■ SOURCE DATA:
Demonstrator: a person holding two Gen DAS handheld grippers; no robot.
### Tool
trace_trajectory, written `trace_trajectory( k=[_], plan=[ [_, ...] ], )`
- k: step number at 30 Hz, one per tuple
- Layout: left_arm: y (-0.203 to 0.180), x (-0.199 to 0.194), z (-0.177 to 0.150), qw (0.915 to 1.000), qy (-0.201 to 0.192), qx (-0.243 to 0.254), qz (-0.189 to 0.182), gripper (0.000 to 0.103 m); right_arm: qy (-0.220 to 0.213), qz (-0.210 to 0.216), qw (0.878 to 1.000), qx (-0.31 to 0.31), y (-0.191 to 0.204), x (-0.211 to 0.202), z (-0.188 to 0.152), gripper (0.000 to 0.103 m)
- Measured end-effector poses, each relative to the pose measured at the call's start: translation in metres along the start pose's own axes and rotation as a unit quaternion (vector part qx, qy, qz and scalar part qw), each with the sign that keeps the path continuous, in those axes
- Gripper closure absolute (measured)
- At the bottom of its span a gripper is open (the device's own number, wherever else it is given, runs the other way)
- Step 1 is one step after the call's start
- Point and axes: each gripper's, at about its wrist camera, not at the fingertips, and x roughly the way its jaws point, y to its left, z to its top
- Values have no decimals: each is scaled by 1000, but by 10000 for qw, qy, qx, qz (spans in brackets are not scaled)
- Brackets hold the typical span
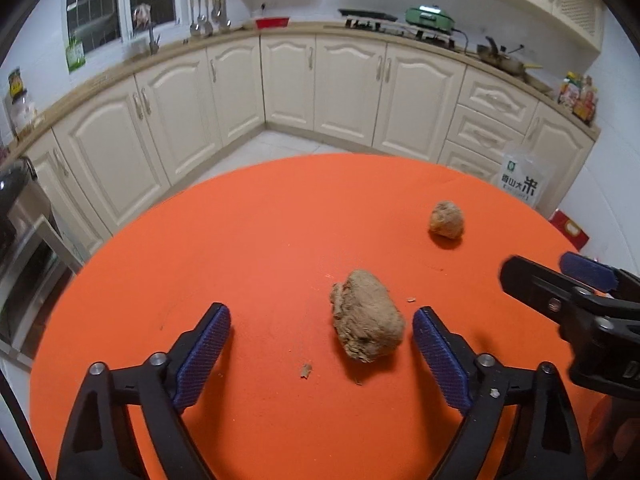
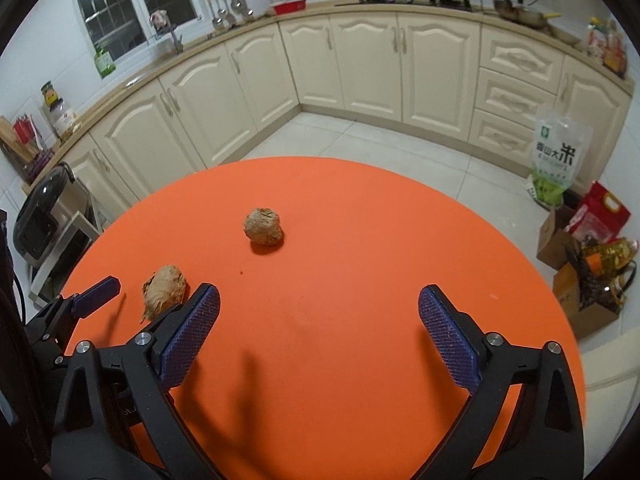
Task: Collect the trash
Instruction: 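Grasp a brown lump with the left gripper while the right grasps another lump, then carry both brown lumps to the blue bin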
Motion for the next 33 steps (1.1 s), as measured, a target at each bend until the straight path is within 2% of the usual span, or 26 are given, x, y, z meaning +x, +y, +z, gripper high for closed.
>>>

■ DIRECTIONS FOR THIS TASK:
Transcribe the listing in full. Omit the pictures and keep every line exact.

■ YOUR RESPONSE:
Demonstrator: a person holding two Gen DAS handheld grippers; no robot.
### Tool
trace_trajectory, written `trace_trajectory( k=[_], plan=[ [_, ...] ], )`
- k: step number at 30 Hz, one per tuple
- Layout: left_arm: y (-0.203 to 0.180), x (-0.199 to 0.194), z (-0.177 to 0.150), qw (0.915 to 1.000), qy (-0.201 to 0.192), qx (-0.243 to 0.254), qz (-0.189 to 0.182), gripper (0.000 to 0.103 m); right_arm: qy (-0.220 to 0.213), qz (-0.210 to 0.216), qw (0.878 to 1.000), qx (-0.31 to 0.31), y (-0.191 to 0.204), x (-0.211 to 0.202), z (-0.188 to 0.152), gripper (0.000 to 0.103 m)
- Measured end-effector poses, each relative to the pose measured at the call's start: translation in metres along the start pose's own axes and rotation as a unit quaternion (vector part qx, qy, qz and scalar part qw), each with the sign that keeps the path continuous, in those axes
- Gripper closure absolute (measured)
- At the bottom of its span a gripper is open (the device's own number, wherever else it is given, runs the other way)
- Step 1 is one step after the call's start
- Point and axes: each gripper's, at about its wrist camera, not at the fingertips, and x roughly the way its jaws point, y to its left, z to its top
- Values have no decimals: each is scaled by 1000, but by 10000 for qw, qy, qx, qz (spans in brackets are not scaled)
- Brackets hold the typical span
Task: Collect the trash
Instruction: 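Grasp a brown lump with the left gripper while the right grasps another lump, then carry both brown lumps to the blue bin
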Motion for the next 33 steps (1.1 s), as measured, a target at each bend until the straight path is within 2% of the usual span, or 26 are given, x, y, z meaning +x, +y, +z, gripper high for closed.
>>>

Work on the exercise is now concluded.